**Exercise data:**
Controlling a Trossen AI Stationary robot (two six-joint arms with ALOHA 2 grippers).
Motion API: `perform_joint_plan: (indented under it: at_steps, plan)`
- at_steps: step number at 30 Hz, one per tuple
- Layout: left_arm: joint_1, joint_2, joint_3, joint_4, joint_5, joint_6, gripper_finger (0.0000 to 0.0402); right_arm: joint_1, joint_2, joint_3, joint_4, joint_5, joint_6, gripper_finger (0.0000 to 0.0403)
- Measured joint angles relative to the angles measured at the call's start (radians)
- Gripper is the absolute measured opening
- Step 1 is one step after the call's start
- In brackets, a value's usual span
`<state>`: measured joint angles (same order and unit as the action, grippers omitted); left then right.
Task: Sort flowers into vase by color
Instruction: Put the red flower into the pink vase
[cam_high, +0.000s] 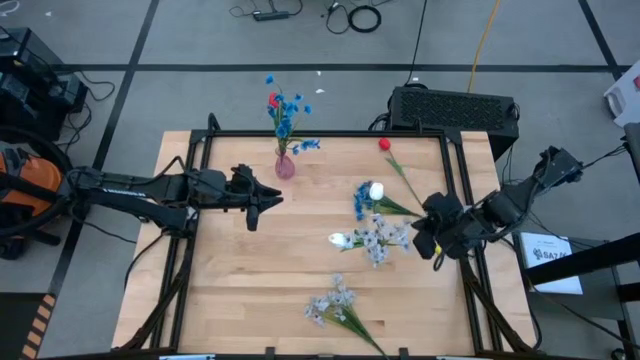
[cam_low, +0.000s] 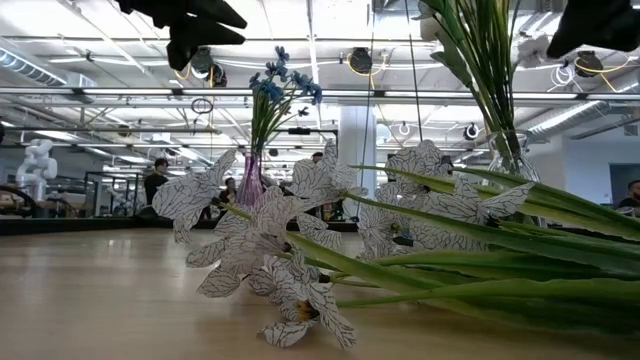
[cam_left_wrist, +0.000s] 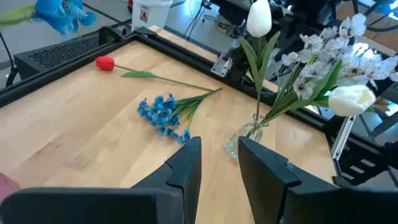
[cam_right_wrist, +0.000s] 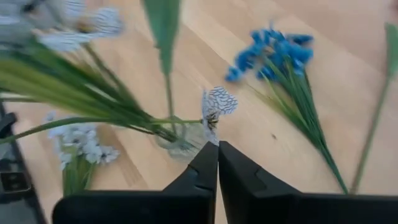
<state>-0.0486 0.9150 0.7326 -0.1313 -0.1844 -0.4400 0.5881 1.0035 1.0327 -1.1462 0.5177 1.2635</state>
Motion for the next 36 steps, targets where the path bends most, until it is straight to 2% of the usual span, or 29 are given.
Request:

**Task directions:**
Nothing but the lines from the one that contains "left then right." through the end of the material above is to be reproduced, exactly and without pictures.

**Answer to the problem:**
`<state>`: measured joint angles (same order and unit as the action, grippers omitted); left then right.
Task: Sort flowers into vase by color
Instruction: Put the red flower into the pink vase
[cam_high, +0.000s] 
[cam_low, +0.000s] 
[cam_left_wrist, +0.000s] 
[cam_right_wrist, +0.000s] 
<state>-0.0486 0.9150 0.7326 -0.1313 -0.1844 -0.4400 0.5881 1.0035 1.0327 -1.1462 0.5177 1.2635</state>
Motion for the next 36 steps, targets where the path bends most, until it is straight to 2% of the usual span, or 29 are given.
Request:

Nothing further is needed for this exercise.